Malamnya, Gabriel tak sempat lagi memikirkan permintaan aneh Dani. Pikirannya sempurna teralihkan oleh insiden itu. Safa jatuh dari tangga. Mungkin bagi anak normal, kejadian itu dapat teratasi dengan cepat. Namun bagi anak penderita AIDS, kasusnya berbeda.
Sepanjang perjalanan menuju rumah sakit Safa terus menangis. Kakinya terasa amat sakit. Gabriel mempercepat laju Lamborghini-nya, tak kuasa mendengar isak tangis putri kecilnya lebih lama lagi. Ia membawa Safa sendirian. Hari itu tak ada relawan yang stay di rumah. Pelayan pun sudah pulang sejak sore tadi. Praktis Gabriel menangani masalah ini sendiri.
Ponsel di atas dashboard berdering tepat ketika Gabriel menekan rem di traffic light Jalan A. P. Petarani. Telepon dari Najwa.
“Ya, Peri Kecil?”
“Aku sudah sampai rumah sakit, Gabriel. Yang lain juga sudah di sini. Bagaimana Safa?”
“Aku masih di Petarani. Tunggu sebentar...oke?”
Klik. Telepon diakhiri. Di sisinya, Safa terus menangis. Wajahnya pias menahankan sakit. Gabriel menghempas nafas, tak tega dengan kondisi Safa. Pasti gadis kecil itu sangat menderita.

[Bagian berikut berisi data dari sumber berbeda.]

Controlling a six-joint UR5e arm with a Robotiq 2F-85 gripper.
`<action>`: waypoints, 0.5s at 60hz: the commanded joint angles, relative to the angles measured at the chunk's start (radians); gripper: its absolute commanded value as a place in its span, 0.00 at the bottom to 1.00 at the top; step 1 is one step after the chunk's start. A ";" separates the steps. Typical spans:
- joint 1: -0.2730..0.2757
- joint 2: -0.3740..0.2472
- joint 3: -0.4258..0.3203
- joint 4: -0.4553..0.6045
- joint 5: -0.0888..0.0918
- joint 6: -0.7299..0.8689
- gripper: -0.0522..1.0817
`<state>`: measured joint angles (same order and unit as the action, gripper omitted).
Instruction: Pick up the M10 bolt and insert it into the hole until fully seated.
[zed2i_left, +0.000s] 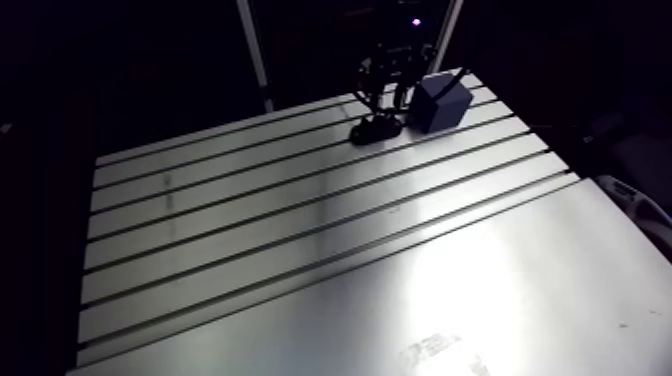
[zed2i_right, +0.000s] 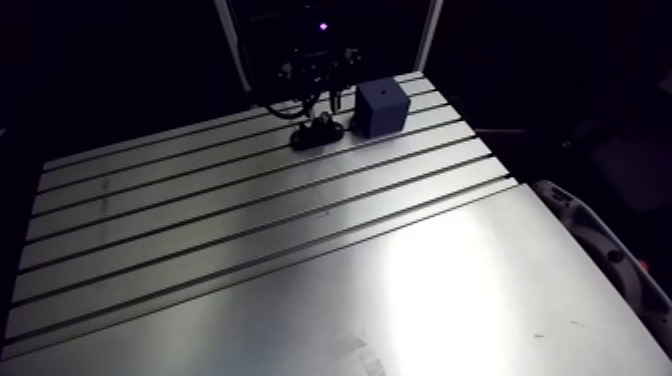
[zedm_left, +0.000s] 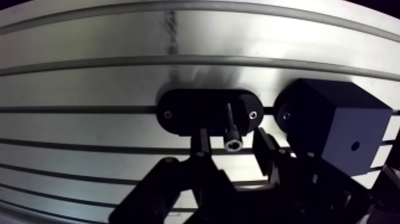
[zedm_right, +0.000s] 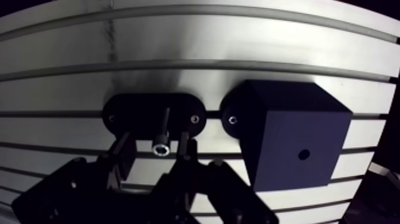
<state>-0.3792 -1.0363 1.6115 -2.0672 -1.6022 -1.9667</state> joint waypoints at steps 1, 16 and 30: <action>-0.001 0.002 0.001 -0.001 0.000 -0.001 0.51; -0.001 0.002 0.001 0.000 0.000 -0.001 0.51; -0.001 0.003 0.002 -0.001 0.000 -0.001 0.53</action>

“Tahan sebentar, Sayang...kita segera sampai,” pintanya.
Mata Safa berkaca-kaca. “Sakit sekali, Ayah.”
“Iya, Ayah tahu. Safa kuat ya?”
Kanak-kanak itu bergumam mengiyakan. Kepalanya tersandar lemah di bahu Gabriel.
**
Tiba di rumah sakit, Gabriel disambut wajah-wajah cemas dari para sahabat. dr. Anin sigap menggendong Safa ke atas brankar. Ia sendiri yang mendorong brankar itu menuju UGD.

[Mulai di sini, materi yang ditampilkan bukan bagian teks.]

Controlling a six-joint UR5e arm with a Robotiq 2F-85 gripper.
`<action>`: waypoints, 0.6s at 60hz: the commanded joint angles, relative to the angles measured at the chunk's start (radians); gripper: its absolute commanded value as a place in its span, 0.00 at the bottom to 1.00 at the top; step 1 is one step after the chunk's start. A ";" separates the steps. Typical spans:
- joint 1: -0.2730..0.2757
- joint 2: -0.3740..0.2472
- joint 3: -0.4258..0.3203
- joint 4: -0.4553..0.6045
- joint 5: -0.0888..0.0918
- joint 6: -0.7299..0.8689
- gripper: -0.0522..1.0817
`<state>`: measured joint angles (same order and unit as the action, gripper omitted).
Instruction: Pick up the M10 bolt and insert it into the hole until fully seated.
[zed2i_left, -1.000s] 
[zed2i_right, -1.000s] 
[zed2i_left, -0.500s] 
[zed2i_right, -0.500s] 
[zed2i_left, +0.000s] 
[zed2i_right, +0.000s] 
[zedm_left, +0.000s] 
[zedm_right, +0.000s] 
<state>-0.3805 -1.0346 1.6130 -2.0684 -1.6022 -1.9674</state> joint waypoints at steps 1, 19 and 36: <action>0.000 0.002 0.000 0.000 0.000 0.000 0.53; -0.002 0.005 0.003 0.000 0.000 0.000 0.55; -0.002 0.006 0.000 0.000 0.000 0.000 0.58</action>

“Kami ikut, Anin. Biar kami membantumu menangani Safa.” kata dr. Reva. Ia bergegas menyusul diikuti Anjas, Alia, Dicky, dan Alisha. Dokter-dokter muda itu menutup pintu UGD.
Untuk kesekian kalinya Gabriel didera frustasi. Ia tak henti melempar pandang ke jendela kaca, melihat apa yang terjadi di dalam ruangan. Kalis, Zahra, Najwa, Marco, Oki, dan Langen mendekat. Hanya Dani yang tetap di posisinya. Tak bergerak seinci pun.

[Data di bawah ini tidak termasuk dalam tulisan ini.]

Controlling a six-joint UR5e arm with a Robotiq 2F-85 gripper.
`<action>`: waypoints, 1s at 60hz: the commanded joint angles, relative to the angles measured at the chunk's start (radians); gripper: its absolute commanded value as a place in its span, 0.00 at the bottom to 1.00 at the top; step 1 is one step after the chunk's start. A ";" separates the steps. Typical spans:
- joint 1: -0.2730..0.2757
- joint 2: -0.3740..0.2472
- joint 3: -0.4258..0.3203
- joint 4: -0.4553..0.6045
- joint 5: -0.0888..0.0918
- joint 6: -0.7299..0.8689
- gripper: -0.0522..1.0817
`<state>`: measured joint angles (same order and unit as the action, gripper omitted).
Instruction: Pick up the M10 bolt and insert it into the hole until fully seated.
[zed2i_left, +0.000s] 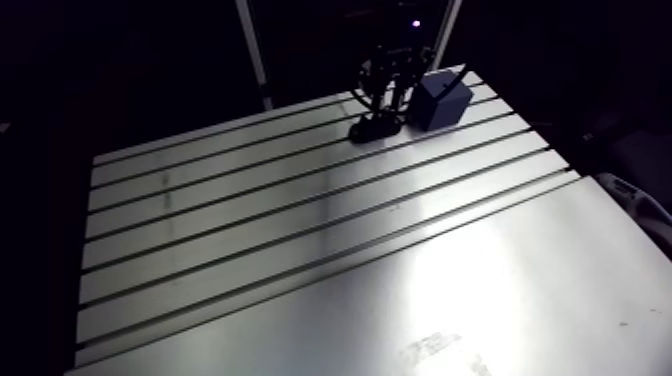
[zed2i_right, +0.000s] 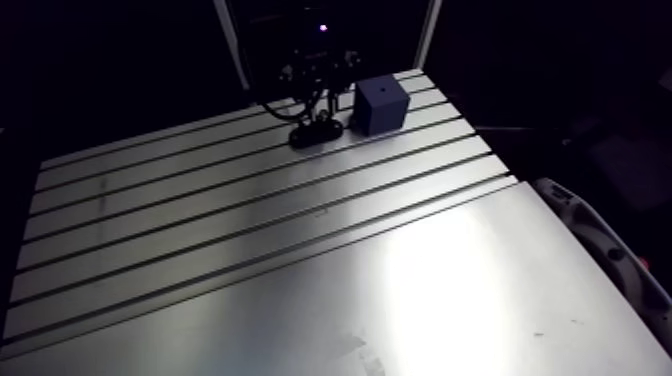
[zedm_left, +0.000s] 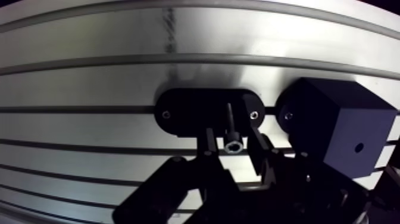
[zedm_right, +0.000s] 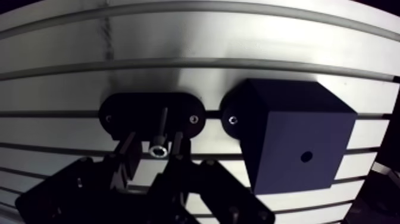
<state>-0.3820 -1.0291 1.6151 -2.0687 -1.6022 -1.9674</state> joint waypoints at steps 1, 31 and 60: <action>0.000 -0.001 -0.002 0.001 0.000 0.000 0.59; -0.002 -0.002 -0.002 0.002 -0.002 -0.002 0.66; 0.000 -0.002 0.001 0.003 -0.003 0.000 0.69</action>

“Jangan khawatir, Gabriel. Safa pasti baik-baik saja.” Marco berkata menenangkan.
“Berdoalah, Allah selalu bersama Safa.” saran Kalis.
Najwa merangkul hangat Gabriel, membisikkan penghiburan. Meyakinkan segalanya akan baik-baik saja. Di samping Peri Kecil dan sahabat-sahabatnya, Gabriel menemukan penghiburan.
Di saat bersamaan derap langkah terdengar kian dekat. Ternyata Prof. Harini dan Prof. Andreas. Raut wajah mereka khawatir.
“Safa sudah ditangani?” tanya Prof. Harini.
“Sudah, Tante. Anin dan yang lain masih menanganinya,” jelas Oki.
“Syukurlah.”
Mereka pun terdiam sejenak. Mendoakan Safa. Memohon kesembuhan dari Sang Pemilik Kehidupan.
Satu setengah jam kemudian pintu ruangan terbuka. Anjas dan dr. Anin melangkah keluar. Diikuti dr. Reva, Dicky, Alia, dan Alisha.
“Bagaimana kondisi Safa?” tanya Gabriel.
Para dokter bertukar pandang muram. Gabriel waswas, menanti apa yang akan disampaikan. Sejurus kemudian dr. Anin menghela nafas dan berkata, “Kaki Safa mengalami kelumpuhan.”
Marco terbelalak. Kalis, Zahra, dan Najwa menahan nafas. Kekagetan yang identik menyapu wajah Oki dan Langen. Gabriel sendiri terperangah. Prof. Andreas dan Prof. Harini bertanya nyaris bersamaan. “Apa kalian yakin?”
“Yakin, Om Andreas, Tante Harini. Kami sudah memeriksanya dua kali.” sahut Anjas.
“Tidak adakah yang bisa dilakukan untuk menyembuhkannya?” timpal Zahra.